- Creator Killer: This was Radical Entertainment's last game in the series, and poor sales combined with Activision buying the studio led to employees being laid off and/or fired.
- Franchise Killer: The game's low sales and generally negative fan reception resulted in Activision cancelling any future Crash Bandicoot games. It wasn't until 8 years later that the Skylanders series, remakes of his first three games and, to a lesser degree, the Easter Egg in Uncharted 4: A Thief's End helped Crash bounce back.

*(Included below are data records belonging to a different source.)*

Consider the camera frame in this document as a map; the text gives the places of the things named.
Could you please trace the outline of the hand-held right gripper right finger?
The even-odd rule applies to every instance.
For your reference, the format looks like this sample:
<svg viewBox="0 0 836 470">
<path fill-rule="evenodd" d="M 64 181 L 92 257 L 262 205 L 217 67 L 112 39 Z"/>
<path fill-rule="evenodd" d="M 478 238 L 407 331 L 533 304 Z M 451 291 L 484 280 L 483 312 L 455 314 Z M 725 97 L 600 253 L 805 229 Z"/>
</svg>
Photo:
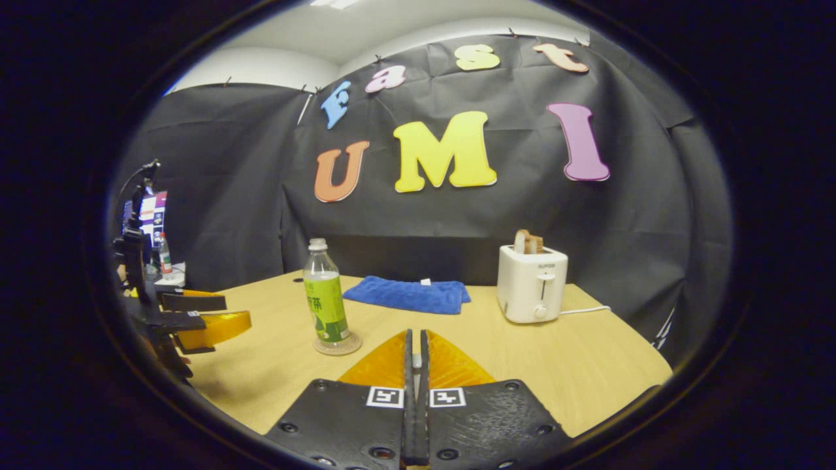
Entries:
<svg viewBox="0 0 836 470">
<path fill-rule="evenodd" d="M 433 387 L 441 336 L 421 331 L 418 464 L 429 469 L 530 469 L 572 443 L 520 380 Z"/>
</svg>

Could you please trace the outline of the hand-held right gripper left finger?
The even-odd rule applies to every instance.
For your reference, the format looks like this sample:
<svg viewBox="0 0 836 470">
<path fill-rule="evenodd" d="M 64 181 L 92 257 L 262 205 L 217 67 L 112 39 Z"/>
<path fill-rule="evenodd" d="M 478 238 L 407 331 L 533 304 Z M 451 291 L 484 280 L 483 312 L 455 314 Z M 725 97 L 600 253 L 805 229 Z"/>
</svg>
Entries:
<svg viewBox="0 0 836 470">
<path fill-rule="evenodd" d="M 266 439 L 334 469 L 406 469 L 402 455 L 414 410 L 411 330 L 370 352 L 389 361 L 370 368 L 374 380 L 393 372 L 395 386 L 312 380 Z"/>
</svg>

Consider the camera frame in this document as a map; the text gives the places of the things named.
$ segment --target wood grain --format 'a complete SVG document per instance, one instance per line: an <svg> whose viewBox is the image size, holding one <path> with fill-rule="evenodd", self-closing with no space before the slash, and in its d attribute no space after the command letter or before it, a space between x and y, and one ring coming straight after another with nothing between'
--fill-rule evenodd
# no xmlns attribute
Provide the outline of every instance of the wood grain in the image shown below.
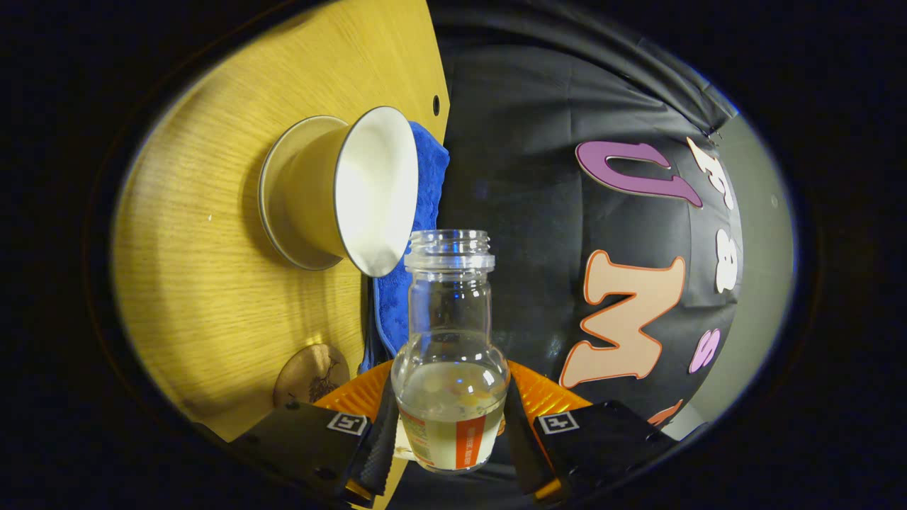
<svg viewBox="0 0 907 510"><path fill-rule="evenodd" d="M348 260L320 272L283 261L256 193L290 125L318 114L351 123L383 104L444 140L449 103L424 0L343 0L273 28L177 99L130 168L112 246L123 322L163 393L225 440L270 411L301 348L331 344L351 372L362 360L361 273Z"/></svg>

- It's worth noting that this trope didn't apply immediately: Radical planned at least one more game, which was a hard Continuity Reboot to contrast the Soft Reboot started by Crash of the Titans, with a kart racer by High Impact Games to be set in the same continuity, but Activision bought out Radical in 2010 and laid off the employees working on the first one. The kart racer was later released as Dreamworks Superstar Kartz rather than cancelled outright.
- Some would say the game on its own wasn't what killed the franchise, and it was more the end result of the series being handed off to multiple developers being handed the reigns at different points. It's hard to say if that really put the franchise into hibernation, but it certainly didn't help.
- No Export for You: Like Titans, none of the versions entered Japan. As a bonus, the DS version was made in Japan.
- The Other Darrin: Not counting his appearance in Crash Twinsanity (where he was The Voiceless), this is the first game to have N. Brio voiced by someone other than Brendan O'Brien, having been voiced by Maurice LaMarche instead.
- What Could Have Been: Ripper Roo might have been planned to appear in the game, as he is mentioned in the coding.
- Working Title: Crash: Invasion of the Bandicoot Snatchers, changed due to problems translating while keeping the joke.